Better than Dylan: Steve Earle’s tribute to songwriting giant

Townes Van Zandt was a mentor and inspiration to Steve Earle, another country singer who has battled more than his fair share of demons.

The singer-songwriter, behind a string of classics such as Copperhead Road and Guitar Town, once said: “Townes is the best songwriter in the whole world, and I’ll stand on Bob Dylan’s coffee table in my cowboy boots and say that.”

He has since admitted that may have been a little hyerbolic but remains a great champion of Van Zandt’s music. He is, however, unsentimental about his failure to win mainstream success.

“When somebody’s as good as Townes Van Zandt was and more people don’t know about it, it’s Townes’ fault,” said Earle. “For whatever reasons, he shot himself in the foot every chance he got. ”

Growing up with a singer-songwriter father in Alabama, filmmaker Margaret Brown thought that she had heard it all when it came to country music but when she heard one of Van Zandt’s songs for the first time, she was blown away.

“My room-mate played me Waitin’ Around To Die. Something about Van Zandt’s music really got to me in a very core, emotional way that’s hard to put into language, which is probably why I made a film about it,” she said.

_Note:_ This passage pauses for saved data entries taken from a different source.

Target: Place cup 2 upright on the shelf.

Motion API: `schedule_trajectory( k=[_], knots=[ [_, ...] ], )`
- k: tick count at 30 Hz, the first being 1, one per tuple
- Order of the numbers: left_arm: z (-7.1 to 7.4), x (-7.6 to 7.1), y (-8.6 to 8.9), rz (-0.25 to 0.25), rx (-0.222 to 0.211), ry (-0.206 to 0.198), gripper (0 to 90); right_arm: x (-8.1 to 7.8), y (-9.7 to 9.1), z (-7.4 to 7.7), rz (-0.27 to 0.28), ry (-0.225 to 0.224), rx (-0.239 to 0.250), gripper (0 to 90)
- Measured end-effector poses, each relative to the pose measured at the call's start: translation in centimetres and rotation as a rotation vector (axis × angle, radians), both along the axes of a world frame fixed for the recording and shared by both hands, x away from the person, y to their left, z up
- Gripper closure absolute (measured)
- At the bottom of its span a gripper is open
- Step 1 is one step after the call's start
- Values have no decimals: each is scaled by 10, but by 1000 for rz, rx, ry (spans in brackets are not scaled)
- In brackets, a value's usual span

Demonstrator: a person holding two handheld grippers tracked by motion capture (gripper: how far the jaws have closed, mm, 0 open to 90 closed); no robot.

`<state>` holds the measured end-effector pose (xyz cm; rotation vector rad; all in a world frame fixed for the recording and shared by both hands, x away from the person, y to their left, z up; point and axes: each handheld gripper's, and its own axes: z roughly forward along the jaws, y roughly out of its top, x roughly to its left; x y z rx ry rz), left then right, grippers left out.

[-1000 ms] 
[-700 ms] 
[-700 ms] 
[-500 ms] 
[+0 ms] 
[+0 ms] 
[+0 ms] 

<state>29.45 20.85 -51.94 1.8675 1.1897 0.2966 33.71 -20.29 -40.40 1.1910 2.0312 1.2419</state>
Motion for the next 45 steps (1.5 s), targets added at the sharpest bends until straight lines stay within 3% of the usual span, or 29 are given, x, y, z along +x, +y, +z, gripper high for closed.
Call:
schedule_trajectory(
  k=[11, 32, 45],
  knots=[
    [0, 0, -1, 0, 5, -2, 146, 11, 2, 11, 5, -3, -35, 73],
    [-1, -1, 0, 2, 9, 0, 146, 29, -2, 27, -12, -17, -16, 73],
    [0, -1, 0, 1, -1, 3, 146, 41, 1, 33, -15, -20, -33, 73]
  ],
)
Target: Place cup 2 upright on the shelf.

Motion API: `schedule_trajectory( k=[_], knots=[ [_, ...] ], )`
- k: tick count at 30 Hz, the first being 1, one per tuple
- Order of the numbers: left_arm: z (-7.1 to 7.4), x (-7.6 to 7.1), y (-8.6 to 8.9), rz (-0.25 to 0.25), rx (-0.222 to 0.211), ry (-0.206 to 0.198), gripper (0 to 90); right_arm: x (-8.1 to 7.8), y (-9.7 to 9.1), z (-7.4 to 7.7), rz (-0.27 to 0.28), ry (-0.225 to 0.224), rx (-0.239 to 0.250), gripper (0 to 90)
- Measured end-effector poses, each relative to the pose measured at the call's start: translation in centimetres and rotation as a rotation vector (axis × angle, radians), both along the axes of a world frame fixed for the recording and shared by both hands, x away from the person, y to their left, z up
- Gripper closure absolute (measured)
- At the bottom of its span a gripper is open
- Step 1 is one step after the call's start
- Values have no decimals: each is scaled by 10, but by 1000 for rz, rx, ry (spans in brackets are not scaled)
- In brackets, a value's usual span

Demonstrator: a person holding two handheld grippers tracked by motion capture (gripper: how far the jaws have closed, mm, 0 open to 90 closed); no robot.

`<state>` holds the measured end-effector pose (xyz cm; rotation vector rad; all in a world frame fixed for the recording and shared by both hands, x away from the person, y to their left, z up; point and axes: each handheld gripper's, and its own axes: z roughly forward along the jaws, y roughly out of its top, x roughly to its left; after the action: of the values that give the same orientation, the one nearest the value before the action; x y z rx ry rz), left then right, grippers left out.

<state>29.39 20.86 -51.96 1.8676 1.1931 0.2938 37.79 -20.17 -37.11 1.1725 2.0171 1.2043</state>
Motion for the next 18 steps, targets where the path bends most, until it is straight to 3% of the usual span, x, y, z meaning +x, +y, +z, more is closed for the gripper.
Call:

Be Here To Love Me, Brown’s highly regarded documentary, traced Van Zandt’s turbulent life through interviews with his family, friends and contemporaries.

“When I started making the film, I didn’t quite realise what it meant to be an alcoholic or to have a disease like that and how it just destroys everyone around you. It’s really hard for me to separate his personality from his disease.

“The thing that spoke to me about Townes was: to be a real artist, do you have to get caught up in the idea of artistic purity and genius at the expense of people around you? I think the answer is no.”

Brown explained what she thought was Van Zandt’s legacy: “It’s his songwriting which has been the most influential and the craft in his lyrics.

“He was someone who felt things very deeply, and that’s where the songs came from. The first time I listened to his music was revelatory. It feels really personal, like he is singing directly to you. I can’t think of anyone today who is like him, that type of ‘fall on your sword’ musician.”